I played with the clocks as well.

Is it possible to send me a zip file with the working test project so I can try to fix the problem that way?

Best regards, Jack.

JBJOE.1 · ‎2025-10-30

Hi @Jack3

Let's try to take a step back and start from one of the NeoChromSDK examples (I tested with version 1.3.0):
start with this:
\NeoChromSDK\Projects\STM32H7S78-DK\Applications\GPU2D\vector_watchface\
Find the file
\NeoChromSDK\Projects\STM32H7S78-DK\Applications\GPU2D\vector_watchface\Src\svg.c

Replace the app_main() function in that file with this:

void app_main()
{

  nema_vg_init_stencil_pool(RESX, RESY, STENCIL_MEM_POOL_ID);

  nema_cmdlist_t cl = nema_cl_create_sized(8 * 1024);
  nema_cl_bind_sectored_circular(&cl,8);
  
  unsigned char green_channel = 0x00;

  while(run)
  {

    img_obj_t *fbo = get_current_framebuffer();
    nema_bind_dst_tex((uintptr_t)fbo->bo.base_phys, fbo->w, fbo->h, fbo->format, fbo->stride);
    
    nema_set_clip(0, 0, RESX, RESY);
    nema_clear(nema_rgba(0xff, green_channel++, 0, 0xff));

    nema_matrix3x3_t m;
    NEMA_VG_PAINT_HANDLE paint;
    paint = nema_vg_paint_create();

    nema_mat3x3_load_identity(m);
  //  nema_mat3x3_translate(m, 0.0, 0.0); // fun to play with 
  //  nema_mat3x3_rotate(m, 0.0); // fun to play with
  //  nema_mat3x3_scale(m, 1.0, 1.0); // fun to play with 

    nema_vg_paint_set_type(paint, NEMA_VG_PAINT_COLOR);
    nema_vg_paint_set_opacity(paint, 1.0);
    nema_vg_paint_set_paint_color(paint, nema_rgba(0xFF, green_channel, 0xFF, 0xFF));
    nema_vg_stroke_set_width(15.0);

    // Choose a fill rule
    nema_vg_set_fill_rule(NEMA_VG_STROKE);
//    nema_vg_set_fill_rule(NEMA_VG_FILL_EVEN_ODD);
//    nema_vg_set_fill_rule(NEMA_VG_FILL_NON_ZERO);
    
    // Basic blend mode setup for now
    nema_set_blend_fill(NEMA_BL_SRC_OVER);
    nema_vg_set_blend(NEMA_BL_SRC_OVER);

    nema_enable_aa_flags(1);

    nema_vg_set_quality(NEMA_VG_QUALITY_MAXIMUM); 

    nema_vg_draw_rect(80, 140, 200, 200, m, paint);
    nema_vg_draw_circle(400, 240, 100, m, paint);
    nema_vg_draw_rounded_rect(520, 140, 200, 200, 40, 40, m, paint);

    nema_cl_submit(&cl);
    nema_cl_wait(&cl);
    
    swap_buffers(); // wait for sync up with the LTDC controller

    nema_vg_paint_destroy(paint);
  }
  nema_cl_unbind();
  nema_cl_destroy(&cl);
}

This example draws your three vg shapes.
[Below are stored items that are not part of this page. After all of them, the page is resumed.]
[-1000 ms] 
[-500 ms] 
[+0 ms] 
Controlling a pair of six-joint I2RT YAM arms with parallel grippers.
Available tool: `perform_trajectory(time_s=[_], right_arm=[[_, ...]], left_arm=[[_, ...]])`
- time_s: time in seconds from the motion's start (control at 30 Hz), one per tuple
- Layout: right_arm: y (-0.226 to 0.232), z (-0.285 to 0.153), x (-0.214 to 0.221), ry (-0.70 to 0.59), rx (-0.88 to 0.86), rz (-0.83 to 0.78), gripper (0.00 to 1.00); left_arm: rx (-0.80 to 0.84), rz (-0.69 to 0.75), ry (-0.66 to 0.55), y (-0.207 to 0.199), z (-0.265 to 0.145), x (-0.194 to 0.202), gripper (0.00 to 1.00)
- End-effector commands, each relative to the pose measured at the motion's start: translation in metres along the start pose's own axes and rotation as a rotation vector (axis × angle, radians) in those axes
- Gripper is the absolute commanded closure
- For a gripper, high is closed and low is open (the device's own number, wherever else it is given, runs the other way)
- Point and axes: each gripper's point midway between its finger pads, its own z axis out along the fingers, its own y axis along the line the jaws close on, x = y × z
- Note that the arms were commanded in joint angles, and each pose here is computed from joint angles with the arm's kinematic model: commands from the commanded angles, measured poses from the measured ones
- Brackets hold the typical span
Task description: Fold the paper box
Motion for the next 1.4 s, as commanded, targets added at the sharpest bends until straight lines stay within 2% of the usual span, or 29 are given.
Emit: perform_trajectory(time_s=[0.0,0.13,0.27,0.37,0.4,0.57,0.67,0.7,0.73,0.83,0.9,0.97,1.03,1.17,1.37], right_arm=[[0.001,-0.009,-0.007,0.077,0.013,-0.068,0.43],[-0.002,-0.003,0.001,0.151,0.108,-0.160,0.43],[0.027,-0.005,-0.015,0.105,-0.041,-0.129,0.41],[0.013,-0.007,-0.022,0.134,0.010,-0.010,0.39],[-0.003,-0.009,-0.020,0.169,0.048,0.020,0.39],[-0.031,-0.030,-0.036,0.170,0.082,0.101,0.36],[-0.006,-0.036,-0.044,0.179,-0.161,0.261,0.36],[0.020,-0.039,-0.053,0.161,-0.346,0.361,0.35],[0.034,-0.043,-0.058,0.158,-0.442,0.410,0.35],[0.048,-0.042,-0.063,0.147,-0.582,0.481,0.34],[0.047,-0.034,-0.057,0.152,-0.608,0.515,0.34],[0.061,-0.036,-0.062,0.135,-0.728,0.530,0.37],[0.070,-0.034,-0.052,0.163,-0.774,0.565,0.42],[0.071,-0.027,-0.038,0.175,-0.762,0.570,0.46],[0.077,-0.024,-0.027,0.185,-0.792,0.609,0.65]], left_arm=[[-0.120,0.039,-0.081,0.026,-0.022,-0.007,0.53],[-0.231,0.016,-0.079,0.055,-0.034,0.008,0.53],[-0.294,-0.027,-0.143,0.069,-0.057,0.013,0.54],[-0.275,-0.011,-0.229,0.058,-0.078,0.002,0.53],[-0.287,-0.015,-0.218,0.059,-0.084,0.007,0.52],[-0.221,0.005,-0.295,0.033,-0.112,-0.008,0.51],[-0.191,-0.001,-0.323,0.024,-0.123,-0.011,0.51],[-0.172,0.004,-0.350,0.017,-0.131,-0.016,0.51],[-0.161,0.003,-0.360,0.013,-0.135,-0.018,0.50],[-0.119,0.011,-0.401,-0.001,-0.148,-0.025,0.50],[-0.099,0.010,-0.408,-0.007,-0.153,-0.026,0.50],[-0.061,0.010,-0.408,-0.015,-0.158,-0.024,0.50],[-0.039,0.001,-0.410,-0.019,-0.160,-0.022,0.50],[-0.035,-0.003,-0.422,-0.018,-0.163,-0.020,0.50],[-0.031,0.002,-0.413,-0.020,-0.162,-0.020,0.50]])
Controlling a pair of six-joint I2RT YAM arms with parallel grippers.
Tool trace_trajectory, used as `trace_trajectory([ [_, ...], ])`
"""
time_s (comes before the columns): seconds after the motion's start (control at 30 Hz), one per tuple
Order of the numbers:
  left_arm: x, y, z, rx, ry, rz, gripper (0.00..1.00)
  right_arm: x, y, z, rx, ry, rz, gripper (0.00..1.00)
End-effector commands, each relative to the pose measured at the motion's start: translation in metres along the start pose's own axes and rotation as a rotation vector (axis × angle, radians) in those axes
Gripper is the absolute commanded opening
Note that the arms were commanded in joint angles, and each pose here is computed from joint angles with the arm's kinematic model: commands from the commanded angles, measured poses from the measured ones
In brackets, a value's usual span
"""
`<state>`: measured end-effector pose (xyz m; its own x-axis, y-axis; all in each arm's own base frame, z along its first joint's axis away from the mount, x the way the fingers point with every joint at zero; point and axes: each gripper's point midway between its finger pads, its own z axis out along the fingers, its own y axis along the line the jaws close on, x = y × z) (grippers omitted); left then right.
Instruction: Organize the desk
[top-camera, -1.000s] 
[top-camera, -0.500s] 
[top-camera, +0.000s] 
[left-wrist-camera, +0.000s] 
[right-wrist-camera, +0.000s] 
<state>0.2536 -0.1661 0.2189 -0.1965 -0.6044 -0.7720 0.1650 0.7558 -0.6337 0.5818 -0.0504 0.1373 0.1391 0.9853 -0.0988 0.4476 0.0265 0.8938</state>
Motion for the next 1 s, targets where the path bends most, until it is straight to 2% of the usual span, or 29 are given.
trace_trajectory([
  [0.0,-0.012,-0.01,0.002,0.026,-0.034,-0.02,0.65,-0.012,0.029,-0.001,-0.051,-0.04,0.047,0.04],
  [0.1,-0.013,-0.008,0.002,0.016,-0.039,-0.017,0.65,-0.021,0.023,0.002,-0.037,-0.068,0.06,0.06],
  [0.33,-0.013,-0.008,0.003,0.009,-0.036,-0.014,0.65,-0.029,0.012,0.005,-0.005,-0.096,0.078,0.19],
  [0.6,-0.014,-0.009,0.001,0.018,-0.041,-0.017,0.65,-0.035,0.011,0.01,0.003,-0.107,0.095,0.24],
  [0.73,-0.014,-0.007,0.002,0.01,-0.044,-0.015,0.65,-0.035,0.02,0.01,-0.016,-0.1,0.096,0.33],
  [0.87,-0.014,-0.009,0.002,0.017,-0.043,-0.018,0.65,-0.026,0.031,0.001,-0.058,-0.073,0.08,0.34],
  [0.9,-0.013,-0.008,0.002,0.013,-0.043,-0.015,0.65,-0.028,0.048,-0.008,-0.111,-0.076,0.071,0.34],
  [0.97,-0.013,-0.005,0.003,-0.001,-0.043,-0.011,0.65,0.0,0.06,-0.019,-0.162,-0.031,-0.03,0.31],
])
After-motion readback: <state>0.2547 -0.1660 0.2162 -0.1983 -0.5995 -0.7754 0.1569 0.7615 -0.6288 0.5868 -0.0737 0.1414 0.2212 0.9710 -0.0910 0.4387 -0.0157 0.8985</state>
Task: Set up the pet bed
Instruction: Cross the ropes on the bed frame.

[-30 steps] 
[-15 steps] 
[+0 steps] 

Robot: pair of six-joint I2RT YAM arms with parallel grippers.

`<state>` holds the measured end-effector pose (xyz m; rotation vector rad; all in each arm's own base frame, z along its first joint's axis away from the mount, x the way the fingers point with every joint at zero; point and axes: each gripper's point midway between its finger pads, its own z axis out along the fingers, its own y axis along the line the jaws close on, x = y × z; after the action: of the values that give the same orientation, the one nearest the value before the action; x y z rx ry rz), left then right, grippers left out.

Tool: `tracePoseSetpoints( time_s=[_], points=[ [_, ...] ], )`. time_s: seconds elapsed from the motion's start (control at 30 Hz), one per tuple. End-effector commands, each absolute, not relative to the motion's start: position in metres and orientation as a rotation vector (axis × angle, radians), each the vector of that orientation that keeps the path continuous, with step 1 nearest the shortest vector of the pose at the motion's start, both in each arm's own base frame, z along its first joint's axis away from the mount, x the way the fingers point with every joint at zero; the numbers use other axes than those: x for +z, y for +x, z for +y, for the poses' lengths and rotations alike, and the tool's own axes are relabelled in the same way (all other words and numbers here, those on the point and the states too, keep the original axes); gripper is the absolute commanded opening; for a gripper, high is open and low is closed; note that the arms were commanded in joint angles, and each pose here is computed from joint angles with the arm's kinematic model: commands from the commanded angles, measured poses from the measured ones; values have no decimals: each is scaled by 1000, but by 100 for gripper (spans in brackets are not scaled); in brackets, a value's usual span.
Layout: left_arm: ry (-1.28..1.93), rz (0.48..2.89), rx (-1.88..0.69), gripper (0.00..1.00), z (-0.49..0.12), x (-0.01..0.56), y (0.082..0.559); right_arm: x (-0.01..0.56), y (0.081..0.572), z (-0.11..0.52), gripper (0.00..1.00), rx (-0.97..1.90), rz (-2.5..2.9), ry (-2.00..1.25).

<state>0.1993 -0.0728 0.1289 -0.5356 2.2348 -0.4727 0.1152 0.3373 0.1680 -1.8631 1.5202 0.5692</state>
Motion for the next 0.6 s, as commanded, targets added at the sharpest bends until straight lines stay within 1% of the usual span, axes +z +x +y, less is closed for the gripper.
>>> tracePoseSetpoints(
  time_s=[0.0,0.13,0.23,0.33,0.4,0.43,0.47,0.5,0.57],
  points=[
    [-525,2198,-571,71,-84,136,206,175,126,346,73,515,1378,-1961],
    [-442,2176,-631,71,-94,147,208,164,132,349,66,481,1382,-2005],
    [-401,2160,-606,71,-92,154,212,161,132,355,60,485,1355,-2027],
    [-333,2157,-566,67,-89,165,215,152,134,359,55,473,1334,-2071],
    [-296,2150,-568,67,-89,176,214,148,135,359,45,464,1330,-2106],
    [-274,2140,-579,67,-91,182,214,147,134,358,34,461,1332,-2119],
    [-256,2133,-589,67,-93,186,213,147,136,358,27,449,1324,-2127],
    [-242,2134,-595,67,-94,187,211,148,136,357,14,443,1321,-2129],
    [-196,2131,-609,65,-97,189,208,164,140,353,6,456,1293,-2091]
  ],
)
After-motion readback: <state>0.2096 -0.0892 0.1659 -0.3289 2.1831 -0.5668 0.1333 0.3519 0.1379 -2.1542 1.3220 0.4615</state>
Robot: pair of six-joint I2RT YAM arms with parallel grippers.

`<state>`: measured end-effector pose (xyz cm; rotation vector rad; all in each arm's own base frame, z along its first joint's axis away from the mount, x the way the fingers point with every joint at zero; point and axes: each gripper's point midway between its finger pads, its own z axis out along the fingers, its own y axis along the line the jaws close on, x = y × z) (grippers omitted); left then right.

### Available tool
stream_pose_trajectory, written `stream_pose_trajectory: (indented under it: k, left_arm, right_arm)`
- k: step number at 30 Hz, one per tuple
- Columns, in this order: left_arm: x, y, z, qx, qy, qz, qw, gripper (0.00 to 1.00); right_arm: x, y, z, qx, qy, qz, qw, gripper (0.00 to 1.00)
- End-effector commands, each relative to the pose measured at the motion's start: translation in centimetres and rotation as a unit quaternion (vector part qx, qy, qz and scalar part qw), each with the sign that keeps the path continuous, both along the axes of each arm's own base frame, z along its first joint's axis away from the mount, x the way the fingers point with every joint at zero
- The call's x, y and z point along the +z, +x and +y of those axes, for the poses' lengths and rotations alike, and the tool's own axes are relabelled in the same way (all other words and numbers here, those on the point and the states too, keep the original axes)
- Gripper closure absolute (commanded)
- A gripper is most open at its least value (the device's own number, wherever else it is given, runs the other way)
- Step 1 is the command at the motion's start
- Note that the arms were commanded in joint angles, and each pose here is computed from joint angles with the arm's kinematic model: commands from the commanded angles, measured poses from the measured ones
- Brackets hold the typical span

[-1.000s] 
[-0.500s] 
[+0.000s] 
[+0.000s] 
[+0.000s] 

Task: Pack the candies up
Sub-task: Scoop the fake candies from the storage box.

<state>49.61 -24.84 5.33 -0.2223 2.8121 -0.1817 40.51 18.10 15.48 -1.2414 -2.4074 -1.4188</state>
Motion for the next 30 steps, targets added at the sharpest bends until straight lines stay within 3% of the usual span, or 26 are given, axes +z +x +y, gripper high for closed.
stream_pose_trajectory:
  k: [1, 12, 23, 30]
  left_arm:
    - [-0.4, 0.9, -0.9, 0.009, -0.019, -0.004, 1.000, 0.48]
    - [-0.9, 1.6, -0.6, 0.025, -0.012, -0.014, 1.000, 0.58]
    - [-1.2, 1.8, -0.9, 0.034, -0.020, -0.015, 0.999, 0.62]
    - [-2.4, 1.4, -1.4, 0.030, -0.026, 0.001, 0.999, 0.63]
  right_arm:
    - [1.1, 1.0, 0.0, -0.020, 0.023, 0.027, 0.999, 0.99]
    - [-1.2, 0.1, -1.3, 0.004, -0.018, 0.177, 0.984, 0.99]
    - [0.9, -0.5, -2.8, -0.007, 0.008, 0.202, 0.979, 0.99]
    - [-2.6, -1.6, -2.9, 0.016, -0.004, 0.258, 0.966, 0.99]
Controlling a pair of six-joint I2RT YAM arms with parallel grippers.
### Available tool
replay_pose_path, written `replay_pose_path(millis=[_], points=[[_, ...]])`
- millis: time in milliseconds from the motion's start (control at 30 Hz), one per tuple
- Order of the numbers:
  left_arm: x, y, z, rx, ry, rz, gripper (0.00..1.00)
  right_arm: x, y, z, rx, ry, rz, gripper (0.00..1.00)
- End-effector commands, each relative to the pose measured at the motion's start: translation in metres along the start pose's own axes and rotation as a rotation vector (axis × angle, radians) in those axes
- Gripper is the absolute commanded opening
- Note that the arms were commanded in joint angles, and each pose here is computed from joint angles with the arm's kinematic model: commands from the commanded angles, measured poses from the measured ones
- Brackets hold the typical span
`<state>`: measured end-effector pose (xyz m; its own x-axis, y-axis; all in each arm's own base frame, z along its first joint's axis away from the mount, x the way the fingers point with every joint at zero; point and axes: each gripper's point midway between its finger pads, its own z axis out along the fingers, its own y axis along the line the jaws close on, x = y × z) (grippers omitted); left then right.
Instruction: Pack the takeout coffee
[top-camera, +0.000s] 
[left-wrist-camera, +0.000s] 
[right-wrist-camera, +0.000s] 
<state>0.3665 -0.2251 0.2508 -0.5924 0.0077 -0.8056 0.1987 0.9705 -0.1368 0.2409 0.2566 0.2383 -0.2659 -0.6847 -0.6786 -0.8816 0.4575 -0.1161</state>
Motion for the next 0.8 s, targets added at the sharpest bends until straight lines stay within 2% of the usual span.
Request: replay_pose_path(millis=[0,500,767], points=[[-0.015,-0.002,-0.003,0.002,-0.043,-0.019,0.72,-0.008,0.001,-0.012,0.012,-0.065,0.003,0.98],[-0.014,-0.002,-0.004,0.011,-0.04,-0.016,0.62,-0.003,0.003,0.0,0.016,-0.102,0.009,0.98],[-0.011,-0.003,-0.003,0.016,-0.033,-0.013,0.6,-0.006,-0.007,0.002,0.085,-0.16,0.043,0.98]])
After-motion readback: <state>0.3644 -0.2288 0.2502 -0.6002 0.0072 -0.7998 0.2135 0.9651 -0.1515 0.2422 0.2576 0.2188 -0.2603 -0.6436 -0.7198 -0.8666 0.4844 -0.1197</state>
All the exotic blending operations from previous is reduced to simple NEMA_BL_SRC_OVER. The rending is in sync with the LTDC by calling swap_buffers(). In this configuration you can play with nema_vg_set_quality() and nema_vg_set_fill_rule(). This configuration draws every time on my board.
Can you reproduce this setup?

Regards,
Jakob

Jakob BJOERN
Senior Software Engineer | STM32 Graphics